Une des autres preuves irréfutables du caractère nègre des anciens Égyptiens, étaient la couleur de leurs dieux. Osiris et Thot pour ne citer qu’eux étaient noirs.

Les représentations foncées des pharaons et les coiffures qu’ils arboraient, étayent aussi la négritude de l’Égypte antique. ( voir les représentations de  MENTOUHOTEP 1er et NÉFERTARI)

L’analogie va au-delà des traits physiques et capillaires.

Des valeurs propres à l’Égypte antique, comme le totémisme sont encore présentes en Afrique noire,

Une étude comparée linguistique, souligne des similitudes entre l’Égyptien et les langues africaines comme le Valaf et le Serere(liste non exhaustive).

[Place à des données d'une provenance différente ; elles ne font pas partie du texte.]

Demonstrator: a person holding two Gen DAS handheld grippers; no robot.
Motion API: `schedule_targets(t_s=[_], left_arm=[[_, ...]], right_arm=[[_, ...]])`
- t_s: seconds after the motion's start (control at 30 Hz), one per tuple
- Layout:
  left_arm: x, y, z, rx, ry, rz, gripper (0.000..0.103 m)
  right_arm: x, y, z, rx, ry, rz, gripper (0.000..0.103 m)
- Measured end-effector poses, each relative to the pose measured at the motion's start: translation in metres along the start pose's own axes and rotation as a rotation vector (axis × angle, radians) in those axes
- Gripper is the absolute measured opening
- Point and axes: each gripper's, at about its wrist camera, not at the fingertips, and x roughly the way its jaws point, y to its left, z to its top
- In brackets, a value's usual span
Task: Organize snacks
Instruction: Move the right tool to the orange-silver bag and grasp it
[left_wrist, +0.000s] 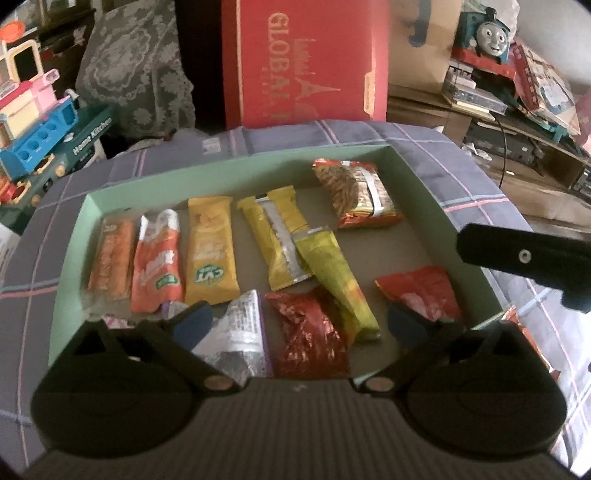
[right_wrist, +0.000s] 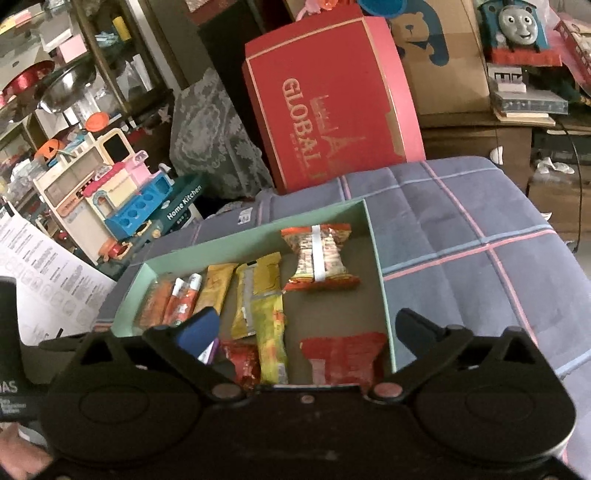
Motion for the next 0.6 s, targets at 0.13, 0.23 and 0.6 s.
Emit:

  Au vue de ces arguments, la conclusion est sans appel : L’invention de l’écriture, des sciences nous la devons à des noirs. La culture grecque qui a inspiré la culture romaine, tire ses sources de l’Afrique nègre. « Pythagore est resté en Egypte pendant 22 ans, de 558 à 536 av. J-C. Platon y est resté de 399 à 387 av. J.-C… C’est par conséquent là-bas, aux pieds des prêtres Égyptiens, qu’ils ont puisé le savoir qui a fait leur gloire. L’Egypte pharaonique qui a été leur institutrice pendant si longtemps fait partie du patrimoine du Monde Noir. Elle est elle-même fille de l’Ethiopie. Et « dans sa façon d’écrire, sa culture et sa façon de penser, l’Egypte était africaine ».

Donner à l’homme noir la place qui lui revient dans l’histoire de l’humanité

Le fait que ce pan de l’histoire de l’humanité, ait été balaye du revers de la main, était lié au besoin de justifier la colonisation. On invente alors le nègre barbare, à qui on apporte la culture.

Cette propagande avait du mal à accepter que la société africaine était structurée et avancée, avant l’arrivée des colons. Que l’émancipation des femmes n’était pas un problème. La société africaine étant matriarcale, les femmes occupaient des postes de responsabilité, bien avant que ce fut le cas en Europe.

Le but de Cheikh Anta Diop en restituant cette vérité, était de redonner au continent oublié ses lettres de noblesse. Il ne s’agissait pas d’éveiller des relents sous-jacents de complexe de supériorité, pouvant déboucher sur des formes nazisme.

[…] la civilisation dont il [le Nègre] se réclame eût pu être créée par n’importe quelle autre race humaine – pour autant que l’on puisse parler d’une race – qui eût été placée dans un berceau aussi favorable, aussi unique” [Cheikh Anta Diop, Nations nègres et Culture].

Loin d’être un raciste comme voulait le décrire ses détracteurs, Cheikh Anta Diop était un grand humaniste, qui a été reconnu comme tel.

Son travail a consisté à combattre le racisme scientifique, et à prouver que l’intelligence n’est nullement liée à la couleur de peau. Il a remis en cause la conception de la race dominante, ce qu’on peut considérer comme un apport non négligeable à l’histoire de l’humanité.

L’héritage de Cheikh Anta Diop 

Des années plus tard, comment contribuons-nous à la propagation de l’héritage colossal de Cheick Anta Diop ?

Il prônait une Afrique unie, rassemblée, après s’être forgée une identité forte qui servirait de fondation solide. Où en sommes-nous avec le panafricanisme ?Avec l’adaptation de nos langues aux réalités et aux sciences comme il en a fait l’expérience avec le Valaf dans le livre ? Avec la décolonisation des mentalités ?

Force est de constater ,que ces sujets restent d’actualité.

La tâche qui nous incombe aujourd’hui, est de contribuer TOUS à l’émergence de notre continent, qui sera d’abord culturelle.

Dans le domaine scolaire, nous devons implémenter des manuels adapter à nos réalités.

 Adaptons nos langues aux réalités modernes. Il ne s’agit pas de bannir les langues coloniales acquises, mais revaloriser les nôtres et les adapter aux sciences modernes.

C’est les pieds solidement ancrés dans ses racines, libre de toute aliénation, détachée du joug du colonial, et de l’aliénation du colonisé, que l’Afrique connaitra sa vraie valeur, et qu’elle pourra prendre sa place sur l’échiquier mondial.

Cette refondation qui ne doit pas se faire dans une démarche belliqueuse, engendrera des africains fiers de leurs origines, qui prendront leur destinée en main.